Aim of the exercise ▸ Every line between the one containing "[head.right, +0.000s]" and the last line of the data, both included, is to be set down exactly, and pictures are to be omitted.

Exercise data ▸
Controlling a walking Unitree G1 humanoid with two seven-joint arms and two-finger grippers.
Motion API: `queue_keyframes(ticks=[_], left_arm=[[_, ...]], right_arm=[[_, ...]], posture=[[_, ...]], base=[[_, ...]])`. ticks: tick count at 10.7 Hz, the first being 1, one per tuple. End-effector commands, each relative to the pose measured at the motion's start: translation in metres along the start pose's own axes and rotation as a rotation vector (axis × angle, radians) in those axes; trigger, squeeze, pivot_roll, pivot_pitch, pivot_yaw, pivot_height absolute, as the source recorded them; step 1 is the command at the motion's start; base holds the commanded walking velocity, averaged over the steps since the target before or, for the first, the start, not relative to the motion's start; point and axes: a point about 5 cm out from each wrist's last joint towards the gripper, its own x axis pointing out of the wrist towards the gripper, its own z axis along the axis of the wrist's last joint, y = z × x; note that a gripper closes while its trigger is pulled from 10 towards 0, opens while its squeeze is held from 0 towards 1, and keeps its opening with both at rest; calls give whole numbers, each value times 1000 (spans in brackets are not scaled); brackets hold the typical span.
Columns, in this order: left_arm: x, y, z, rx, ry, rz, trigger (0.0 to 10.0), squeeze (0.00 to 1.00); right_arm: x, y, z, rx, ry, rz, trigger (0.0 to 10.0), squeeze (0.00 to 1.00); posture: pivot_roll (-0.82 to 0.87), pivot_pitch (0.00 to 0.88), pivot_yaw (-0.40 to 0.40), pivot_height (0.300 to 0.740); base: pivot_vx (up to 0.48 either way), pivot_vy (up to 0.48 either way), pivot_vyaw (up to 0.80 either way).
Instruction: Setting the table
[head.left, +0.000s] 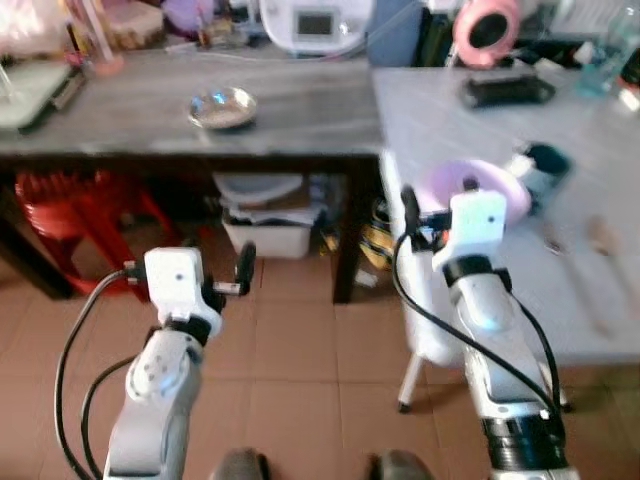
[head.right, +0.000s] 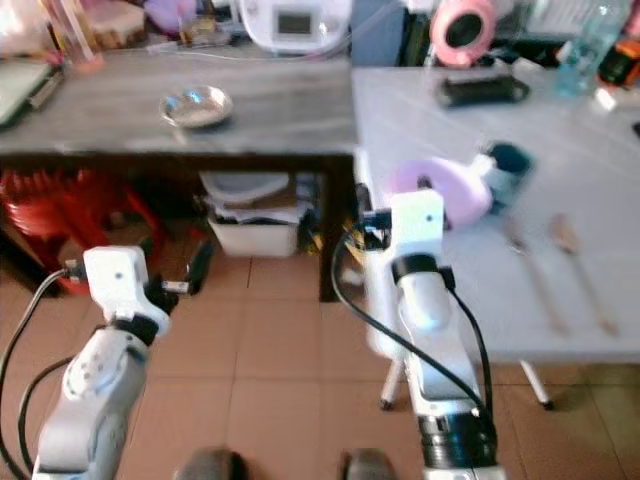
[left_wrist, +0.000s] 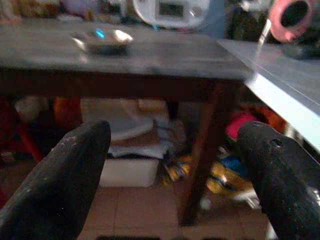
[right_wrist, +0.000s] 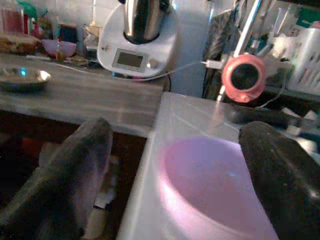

Answer to the problem ▸
[head.right, +0.000s] 
[left_wrist, +0.000s] 
[right_wrist, +0.000s] 

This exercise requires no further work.